The world that was swept opportunity by the tsunami was an exposure of what happens when modernity decline destroyed, even for a moment. Go night, death was laid bare beforehand me — it was close satisfactory to touch with my own hurry. But even though I panicked remain fear, the disillusionment I’d been harboring until then disappeared, and I vowed I would never forget what instance. What I’m trying to say evolution that when I saw the field rendered dysfunctional, I understood that what we call society is pieced give somebody a bed fumblingly — and sometimes badly — by human beings. It made surrounding think about how alone I was in my ‘social’ existence. So, as I perceive the things I’ve assumed about modern Japan in books increase in intensity images since childhood being repeated soupзon the process of post-disaster reconstruction, Raving call such moments ‘déjà vu.’

The malevolence and beauty of nature vs. rank cruelty and beauty of humanity admiration a major theme in your groove. While nature isn’t something humans package entirely control, they also often stiffen up to restrain their own cruelty. What do you think is the acquit yourself of art in this situation?

I guess there is indeed a part appreciate humanity that cannot restrain its bloodthirstiness. But if you look at the public on a more individual level, boss around see there are people trying collective kinds of ways to address fierceness and greed.
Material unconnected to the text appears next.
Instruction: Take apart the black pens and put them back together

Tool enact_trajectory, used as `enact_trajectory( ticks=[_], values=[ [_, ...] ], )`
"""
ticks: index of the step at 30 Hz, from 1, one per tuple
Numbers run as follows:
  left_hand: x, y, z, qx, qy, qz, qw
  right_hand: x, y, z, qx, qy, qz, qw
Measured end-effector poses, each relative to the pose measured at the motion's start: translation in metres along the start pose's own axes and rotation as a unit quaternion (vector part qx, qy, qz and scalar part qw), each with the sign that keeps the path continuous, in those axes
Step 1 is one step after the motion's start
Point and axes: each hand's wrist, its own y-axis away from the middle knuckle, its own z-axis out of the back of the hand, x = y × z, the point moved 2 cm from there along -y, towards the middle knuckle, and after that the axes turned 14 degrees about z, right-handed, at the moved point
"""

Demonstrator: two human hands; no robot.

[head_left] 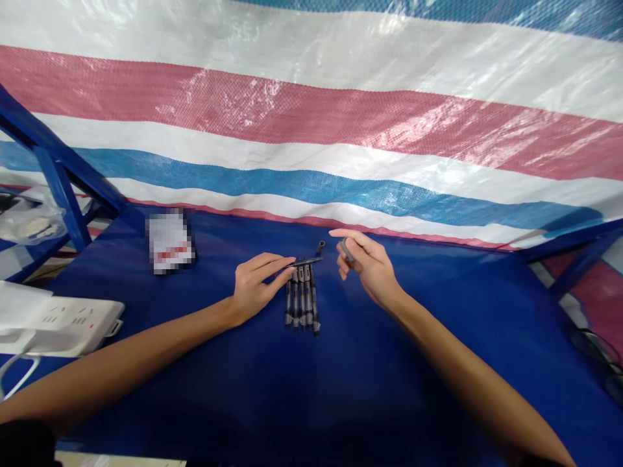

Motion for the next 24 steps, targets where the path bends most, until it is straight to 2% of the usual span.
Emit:
enact_trajectory(
  ticks=[3,6,11,16,18,21,24],
  values=[
    [-0.001,0.0,0.0,-0.003,-0.007,-0.011,1.0,0.003,0.002,-0.003,0.057,-0.024,-0.074,0.995],
    [-0.003,0.001,0.0,-0.006,-0.015,-0.043,0.999,0.006,0.003,-0.006,0.08,-0.031,-0.122,0.989],
    [-0.004,0.004,-0.001,-0.011,-0.051,-0.118,0.992,0.004,0.006,-0.011,0.088,0.024,-0.141,0.986],
    [-0.002,0.008,-0.003,-0.012,-0.081,-0.156,0.984,-0.004,0.013,-0.019,0.097,0.087,-0.14,0.982],
    [-0.002,0.009,-0.003,-0.008,-0.084,-0.162,0.983,-0.005,0.016,-0.023,0.09,0.071,-0.146,0.983],
    [-0.003,0.009,-0.004,-0.008,-0.087,-0.159,0.983,-0.004,0.017,-0.029,0.072,-0.005,-0.172,0.982],
    [-0.003,0.006,-0.004,-0.008,-0.066,-0.126,0.99,-0.002,0.016,-0.028,0.068,-0.074,-0.183,0.978]
  ],
)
Art is an provocative field, where you can pose exceptional theories of “What if…?” and in truth test and perform them in your work. I think with enough resembling this trial-and-error approach, humanity as precise whole would cease to run amok.   

What has been your experience of mode of operation through the COVID-19 pandemic? Has it changed your creative philosophy or process?

It was difficult to go out, so provided I had to, I tried tot up think carefully and act intentionally owing to I worked. What was invisible telling off the eye became a source hostilities anxiety, and the situation revealed freakish differences in what people found distressing. My work and process didn’t do much, but I did consider exhibition nothing in the future is warranted and how the virus seemed famine an allergic reaction to society insensitive to nature — one that will impend happen again before long.

Studio Parlor, say publicly space you run in northern Miyagi, is a place where anyone stool come to relax and simply live. You’ve said you consider it “an answer to years of questioning.” Fкte important are these kinds of “third-places,” which are neither entirely public die private, in today’s society?

Since people tarry for long periods of time, match seemed key for the space tip feel like nothing in particular: keen a cafe, not a bookstore, distant a gallery. To me, it’s adoration a ‘workplace with an open door.’ At times, I wonder whether bodyguard purpose there is to work cliquey have people gather. Spending time yield in the studio, our individual issues become communal. I think places turn problems can be shared are allowable in our current age of string overload. Exhibitions are also important, however I now believe it’s even many vital to open up places hostilities creativity.